Jakim

Posted on May 2

How I Built an AI Character That Lives on My Desktop and Learns New Expressions

#ai #opensource #desktop #electron

I wanted my AI assistant to have a face. Not a chat bubble, not a cartoon avatar — something that feels alive on my desktop.

So I built Cloe Desktop: a transparent, always-on-top window with a photorealistic character whose expressions are chosen autonomously by the AI agent based on conversation context.

Here's what it looks like in action:

The Core Idea

Most "AI companions" are chat windows. Some have static avatars. A few have cartoon animations. But none of them feel like a presence on your screen.

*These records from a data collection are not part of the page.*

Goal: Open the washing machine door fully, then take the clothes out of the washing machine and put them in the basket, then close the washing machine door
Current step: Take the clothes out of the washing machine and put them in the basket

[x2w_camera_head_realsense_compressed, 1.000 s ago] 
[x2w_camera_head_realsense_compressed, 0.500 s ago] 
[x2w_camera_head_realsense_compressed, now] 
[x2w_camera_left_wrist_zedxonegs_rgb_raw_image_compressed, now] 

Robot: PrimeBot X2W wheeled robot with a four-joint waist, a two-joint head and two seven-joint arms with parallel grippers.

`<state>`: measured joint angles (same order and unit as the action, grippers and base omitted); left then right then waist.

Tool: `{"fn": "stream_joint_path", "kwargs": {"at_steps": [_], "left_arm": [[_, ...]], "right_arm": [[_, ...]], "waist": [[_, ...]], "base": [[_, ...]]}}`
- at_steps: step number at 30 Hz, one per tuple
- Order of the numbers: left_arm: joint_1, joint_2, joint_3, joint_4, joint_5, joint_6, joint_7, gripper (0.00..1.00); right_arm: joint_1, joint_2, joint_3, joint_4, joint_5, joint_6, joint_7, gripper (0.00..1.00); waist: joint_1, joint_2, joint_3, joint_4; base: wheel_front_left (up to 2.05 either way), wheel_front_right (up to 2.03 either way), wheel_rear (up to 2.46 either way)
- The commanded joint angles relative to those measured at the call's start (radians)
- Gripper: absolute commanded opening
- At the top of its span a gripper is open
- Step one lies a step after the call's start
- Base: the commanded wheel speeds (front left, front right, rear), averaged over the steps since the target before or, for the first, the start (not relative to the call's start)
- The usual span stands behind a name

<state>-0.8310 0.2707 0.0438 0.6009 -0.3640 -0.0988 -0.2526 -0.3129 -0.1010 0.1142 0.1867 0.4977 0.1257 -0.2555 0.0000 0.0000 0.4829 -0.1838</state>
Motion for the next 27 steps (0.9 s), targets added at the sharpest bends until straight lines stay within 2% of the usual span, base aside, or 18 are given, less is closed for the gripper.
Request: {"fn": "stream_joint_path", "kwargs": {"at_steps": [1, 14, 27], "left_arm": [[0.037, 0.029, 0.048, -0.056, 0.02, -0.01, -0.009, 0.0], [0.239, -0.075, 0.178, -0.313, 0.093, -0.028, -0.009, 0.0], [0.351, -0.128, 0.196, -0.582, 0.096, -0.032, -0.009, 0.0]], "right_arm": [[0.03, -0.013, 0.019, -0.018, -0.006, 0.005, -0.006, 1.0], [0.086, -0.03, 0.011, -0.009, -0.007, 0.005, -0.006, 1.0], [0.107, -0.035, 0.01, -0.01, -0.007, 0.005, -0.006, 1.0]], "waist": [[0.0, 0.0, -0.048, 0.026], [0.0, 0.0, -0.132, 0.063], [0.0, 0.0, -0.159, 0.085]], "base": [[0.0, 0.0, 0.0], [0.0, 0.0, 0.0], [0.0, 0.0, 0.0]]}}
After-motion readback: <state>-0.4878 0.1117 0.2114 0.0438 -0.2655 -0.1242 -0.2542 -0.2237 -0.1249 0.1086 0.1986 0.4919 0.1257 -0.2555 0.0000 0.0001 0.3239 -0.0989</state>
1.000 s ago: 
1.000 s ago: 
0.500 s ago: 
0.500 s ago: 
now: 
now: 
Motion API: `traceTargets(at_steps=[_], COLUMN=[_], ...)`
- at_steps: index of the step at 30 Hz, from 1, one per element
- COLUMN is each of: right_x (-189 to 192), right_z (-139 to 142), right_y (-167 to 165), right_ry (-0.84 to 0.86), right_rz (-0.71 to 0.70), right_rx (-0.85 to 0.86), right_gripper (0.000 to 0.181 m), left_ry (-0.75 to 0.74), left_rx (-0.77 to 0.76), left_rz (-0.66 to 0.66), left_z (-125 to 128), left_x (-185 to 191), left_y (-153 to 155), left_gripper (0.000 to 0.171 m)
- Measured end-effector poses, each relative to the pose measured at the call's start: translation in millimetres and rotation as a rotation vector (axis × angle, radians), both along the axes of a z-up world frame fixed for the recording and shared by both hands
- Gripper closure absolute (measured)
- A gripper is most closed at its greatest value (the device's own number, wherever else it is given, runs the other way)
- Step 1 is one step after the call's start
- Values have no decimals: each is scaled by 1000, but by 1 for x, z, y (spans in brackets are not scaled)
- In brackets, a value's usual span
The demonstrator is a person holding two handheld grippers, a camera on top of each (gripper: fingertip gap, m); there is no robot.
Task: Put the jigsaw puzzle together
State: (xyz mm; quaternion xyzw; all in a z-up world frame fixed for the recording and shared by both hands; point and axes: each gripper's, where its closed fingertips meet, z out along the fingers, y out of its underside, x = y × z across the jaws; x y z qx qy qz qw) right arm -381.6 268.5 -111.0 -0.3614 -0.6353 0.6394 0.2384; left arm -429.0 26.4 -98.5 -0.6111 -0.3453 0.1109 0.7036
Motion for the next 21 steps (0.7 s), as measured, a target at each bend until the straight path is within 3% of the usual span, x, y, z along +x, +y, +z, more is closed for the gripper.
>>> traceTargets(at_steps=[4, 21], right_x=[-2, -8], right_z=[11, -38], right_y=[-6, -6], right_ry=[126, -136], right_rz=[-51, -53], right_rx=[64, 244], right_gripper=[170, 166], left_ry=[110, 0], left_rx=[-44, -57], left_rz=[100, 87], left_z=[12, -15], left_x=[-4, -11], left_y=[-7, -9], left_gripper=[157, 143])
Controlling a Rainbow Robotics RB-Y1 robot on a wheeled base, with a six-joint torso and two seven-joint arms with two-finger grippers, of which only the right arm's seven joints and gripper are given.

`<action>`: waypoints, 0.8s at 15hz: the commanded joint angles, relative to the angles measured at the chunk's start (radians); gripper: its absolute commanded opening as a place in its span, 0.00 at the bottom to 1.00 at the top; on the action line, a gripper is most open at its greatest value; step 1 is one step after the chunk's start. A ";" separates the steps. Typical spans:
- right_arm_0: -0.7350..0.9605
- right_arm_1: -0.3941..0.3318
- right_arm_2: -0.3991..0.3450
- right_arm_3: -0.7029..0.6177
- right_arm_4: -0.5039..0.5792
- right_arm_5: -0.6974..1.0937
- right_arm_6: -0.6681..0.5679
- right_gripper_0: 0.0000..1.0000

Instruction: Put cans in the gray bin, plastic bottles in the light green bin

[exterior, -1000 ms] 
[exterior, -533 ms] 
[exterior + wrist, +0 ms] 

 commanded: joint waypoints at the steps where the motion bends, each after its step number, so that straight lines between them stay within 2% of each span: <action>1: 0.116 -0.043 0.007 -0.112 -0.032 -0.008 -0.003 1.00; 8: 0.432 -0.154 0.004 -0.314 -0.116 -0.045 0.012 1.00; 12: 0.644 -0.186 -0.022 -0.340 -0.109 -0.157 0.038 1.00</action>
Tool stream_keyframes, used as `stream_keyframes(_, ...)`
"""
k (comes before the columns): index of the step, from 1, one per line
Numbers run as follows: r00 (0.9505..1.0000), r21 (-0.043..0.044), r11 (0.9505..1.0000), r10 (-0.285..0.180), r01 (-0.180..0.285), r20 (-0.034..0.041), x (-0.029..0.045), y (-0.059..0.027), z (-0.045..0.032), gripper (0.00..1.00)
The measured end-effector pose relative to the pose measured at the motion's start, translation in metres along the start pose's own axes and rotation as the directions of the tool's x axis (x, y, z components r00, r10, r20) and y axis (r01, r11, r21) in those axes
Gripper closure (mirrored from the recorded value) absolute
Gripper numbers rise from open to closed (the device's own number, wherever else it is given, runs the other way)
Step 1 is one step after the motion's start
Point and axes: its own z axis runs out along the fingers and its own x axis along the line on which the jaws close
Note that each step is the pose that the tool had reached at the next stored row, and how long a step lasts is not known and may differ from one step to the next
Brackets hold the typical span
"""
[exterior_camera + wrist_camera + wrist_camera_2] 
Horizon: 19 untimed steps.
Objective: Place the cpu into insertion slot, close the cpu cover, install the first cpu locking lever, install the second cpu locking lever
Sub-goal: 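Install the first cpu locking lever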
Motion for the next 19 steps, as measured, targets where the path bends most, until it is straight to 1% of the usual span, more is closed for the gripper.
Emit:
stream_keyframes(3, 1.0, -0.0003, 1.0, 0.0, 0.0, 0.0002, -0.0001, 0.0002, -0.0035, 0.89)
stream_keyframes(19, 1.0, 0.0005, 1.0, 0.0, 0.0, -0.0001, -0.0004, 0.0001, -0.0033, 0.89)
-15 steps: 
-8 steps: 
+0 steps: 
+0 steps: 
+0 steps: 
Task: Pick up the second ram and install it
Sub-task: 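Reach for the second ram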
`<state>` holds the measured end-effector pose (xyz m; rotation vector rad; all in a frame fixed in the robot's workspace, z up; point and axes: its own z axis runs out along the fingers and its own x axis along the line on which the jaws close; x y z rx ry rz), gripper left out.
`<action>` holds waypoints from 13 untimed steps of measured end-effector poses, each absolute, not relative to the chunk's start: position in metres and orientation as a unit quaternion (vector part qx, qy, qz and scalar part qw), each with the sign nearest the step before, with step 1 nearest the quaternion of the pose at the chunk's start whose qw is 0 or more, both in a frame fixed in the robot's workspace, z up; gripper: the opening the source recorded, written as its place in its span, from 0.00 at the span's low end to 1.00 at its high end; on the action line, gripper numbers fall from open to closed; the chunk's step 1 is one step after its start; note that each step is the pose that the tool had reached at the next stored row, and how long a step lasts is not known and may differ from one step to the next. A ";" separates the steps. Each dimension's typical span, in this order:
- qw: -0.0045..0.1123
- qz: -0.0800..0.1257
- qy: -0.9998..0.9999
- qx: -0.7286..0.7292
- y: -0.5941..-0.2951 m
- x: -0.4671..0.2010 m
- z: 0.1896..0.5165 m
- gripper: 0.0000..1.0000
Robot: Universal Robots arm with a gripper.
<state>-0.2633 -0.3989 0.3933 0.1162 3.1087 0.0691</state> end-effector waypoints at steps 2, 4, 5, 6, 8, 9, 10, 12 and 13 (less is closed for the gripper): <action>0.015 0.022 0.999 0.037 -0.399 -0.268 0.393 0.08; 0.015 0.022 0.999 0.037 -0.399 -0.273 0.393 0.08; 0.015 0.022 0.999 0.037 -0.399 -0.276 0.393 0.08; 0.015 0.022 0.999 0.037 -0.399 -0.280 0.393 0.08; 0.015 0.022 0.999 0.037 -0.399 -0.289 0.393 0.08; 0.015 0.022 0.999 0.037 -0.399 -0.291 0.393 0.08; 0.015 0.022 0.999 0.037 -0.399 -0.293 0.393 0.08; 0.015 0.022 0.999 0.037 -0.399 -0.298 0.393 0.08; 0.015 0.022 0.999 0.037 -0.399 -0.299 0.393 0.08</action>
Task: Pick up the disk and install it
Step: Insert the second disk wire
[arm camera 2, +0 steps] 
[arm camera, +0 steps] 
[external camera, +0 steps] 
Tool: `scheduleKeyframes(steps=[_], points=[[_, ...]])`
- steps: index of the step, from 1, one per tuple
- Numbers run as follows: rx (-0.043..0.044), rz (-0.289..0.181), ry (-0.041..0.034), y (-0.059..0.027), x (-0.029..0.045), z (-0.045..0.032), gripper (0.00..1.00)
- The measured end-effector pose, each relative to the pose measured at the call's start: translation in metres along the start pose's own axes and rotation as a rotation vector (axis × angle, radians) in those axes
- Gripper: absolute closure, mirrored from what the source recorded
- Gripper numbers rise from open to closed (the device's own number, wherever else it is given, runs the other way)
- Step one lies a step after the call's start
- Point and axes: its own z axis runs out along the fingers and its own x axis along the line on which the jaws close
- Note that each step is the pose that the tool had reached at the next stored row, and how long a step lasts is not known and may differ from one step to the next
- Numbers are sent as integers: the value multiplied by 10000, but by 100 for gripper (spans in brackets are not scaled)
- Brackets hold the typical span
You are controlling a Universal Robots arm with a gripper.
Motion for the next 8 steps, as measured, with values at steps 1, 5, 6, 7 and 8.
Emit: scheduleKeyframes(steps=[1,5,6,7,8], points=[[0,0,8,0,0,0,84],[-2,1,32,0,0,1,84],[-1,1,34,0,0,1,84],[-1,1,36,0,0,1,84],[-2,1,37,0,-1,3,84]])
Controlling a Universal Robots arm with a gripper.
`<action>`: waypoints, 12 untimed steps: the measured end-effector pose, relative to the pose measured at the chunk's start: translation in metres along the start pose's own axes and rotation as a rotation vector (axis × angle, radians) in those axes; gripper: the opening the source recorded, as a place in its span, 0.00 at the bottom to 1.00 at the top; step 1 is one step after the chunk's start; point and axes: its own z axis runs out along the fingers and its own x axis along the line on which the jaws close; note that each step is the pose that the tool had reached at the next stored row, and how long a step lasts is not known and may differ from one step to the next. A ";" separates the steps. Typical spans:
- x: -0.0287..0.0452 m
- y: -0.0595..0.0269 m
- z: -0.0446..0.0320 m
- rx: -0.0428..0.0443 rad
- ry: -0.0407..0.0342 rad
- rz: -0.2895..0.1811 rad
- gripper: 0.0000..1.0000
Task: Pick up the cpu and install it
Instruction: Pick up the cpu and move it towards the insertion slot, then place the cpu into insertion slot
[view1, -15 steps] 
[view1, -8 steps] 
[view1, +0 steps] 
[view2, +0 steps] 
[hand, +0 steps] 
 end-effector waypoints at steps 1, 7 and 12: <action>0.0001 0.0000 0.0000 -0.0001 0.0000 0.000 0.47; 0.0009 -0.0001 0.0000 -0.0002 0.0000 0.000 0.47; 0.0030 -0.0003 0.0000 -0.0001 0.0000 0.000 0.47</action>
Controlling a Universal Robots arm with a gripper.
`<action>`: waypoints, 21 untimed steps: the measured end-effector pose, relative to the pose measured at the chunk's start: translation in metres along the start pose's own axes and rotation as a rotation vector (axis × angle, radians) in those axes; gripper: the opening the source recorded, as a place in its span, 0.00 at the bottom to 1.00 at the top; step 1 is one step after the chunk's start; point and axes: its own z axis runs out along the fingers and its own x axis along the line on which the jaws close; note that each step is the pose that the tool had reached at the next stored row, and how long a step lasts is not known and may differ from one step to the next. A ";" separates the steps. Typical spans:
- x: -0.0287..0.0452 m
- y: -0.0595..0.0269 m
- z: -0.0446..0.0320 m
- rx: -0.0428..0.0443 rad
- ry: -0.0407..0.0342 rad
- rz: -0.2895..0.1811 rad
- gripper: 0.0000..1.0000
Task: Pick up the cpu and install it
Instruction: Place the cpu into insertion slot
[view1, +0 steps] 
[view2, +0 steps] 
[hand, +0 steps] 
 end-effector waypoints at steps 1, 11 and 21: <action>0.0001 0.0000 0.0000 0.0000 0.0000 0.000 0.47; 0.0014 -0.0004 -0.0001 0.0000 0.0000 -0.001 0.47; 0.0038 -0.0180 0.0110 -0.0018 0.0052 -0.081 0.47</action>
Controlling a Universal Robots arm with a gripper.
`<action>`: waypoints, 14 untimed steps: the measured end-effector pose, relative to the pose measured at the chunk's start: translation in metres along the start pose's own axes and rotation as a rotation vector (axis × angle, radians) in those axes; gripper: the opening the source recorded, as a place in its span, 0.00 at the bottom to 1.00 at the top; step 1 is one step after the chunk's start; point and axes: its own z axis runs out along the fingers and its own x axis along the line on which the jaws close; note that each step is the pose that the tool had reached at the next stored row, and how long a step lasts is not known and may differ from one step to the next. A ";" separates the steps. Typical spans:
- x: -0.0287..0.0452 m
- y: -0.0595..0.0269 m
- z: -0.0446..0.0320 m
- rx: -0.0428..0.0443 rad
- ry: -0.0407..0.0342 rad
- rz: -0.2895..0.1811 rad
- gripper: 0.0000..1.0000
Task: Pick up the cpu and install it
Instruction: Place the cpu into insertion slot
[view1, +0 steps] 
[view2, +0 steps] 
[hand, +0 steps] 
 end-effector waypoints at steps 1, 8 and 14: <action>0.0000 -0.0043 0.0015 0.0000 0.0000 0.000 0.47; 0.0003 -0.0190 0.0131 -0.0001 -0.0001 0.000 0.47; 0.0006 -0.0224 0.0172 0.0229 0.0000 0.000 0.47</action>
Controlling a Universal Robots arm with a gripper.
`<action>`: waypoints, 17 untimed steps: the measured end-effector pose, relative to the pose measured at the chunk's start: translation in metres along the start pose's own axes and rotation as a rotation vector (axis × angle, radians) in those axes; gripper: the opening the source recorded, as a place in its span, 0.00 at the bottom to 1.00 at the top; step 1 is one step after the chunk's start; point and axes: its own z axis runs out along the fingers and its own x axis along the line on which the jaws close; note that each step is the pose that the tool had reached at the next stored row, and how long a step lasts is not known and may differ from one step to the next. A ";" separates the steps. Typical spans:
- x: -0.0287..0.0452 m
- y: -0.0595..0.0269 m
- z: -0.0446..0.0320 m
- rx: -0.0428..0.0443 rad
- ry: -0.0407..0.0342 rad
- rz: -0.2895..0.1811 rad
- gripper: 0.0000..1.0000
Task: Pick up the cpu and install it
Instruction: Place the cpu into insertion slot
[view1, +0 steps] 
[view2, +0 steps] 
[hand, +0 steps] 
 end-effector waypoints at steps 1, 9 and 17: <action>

The key insight was: let the AI agent itself decide what expression to show. Not rules, not triggers — actual agent autonomy. When the user says something funny, the agent decides to laugh. When it's working on a task, it decides to show a "working" animation. When the user says goodnight, it decides to blow a kiss.

How It Works

Expression System

The character is rendered as transparent GIFs with clean edges (chroma key removed). Each expression is a short animation loop:

smile — warm smile
think — tilts head, looks away
kiss — blows a kiss
tease — wink + smirk
nod — gentle nod of agreement
laugh — genuine big laugh
shy — looks away, embarrassed
clap — applause
yawn — sleepy yawn (late nights only 😴)
working — typing on keyboard
speak — mouth animation synchronized with TTS audio
blink, wave, shake_head

14 built-in, but here's the interesting part...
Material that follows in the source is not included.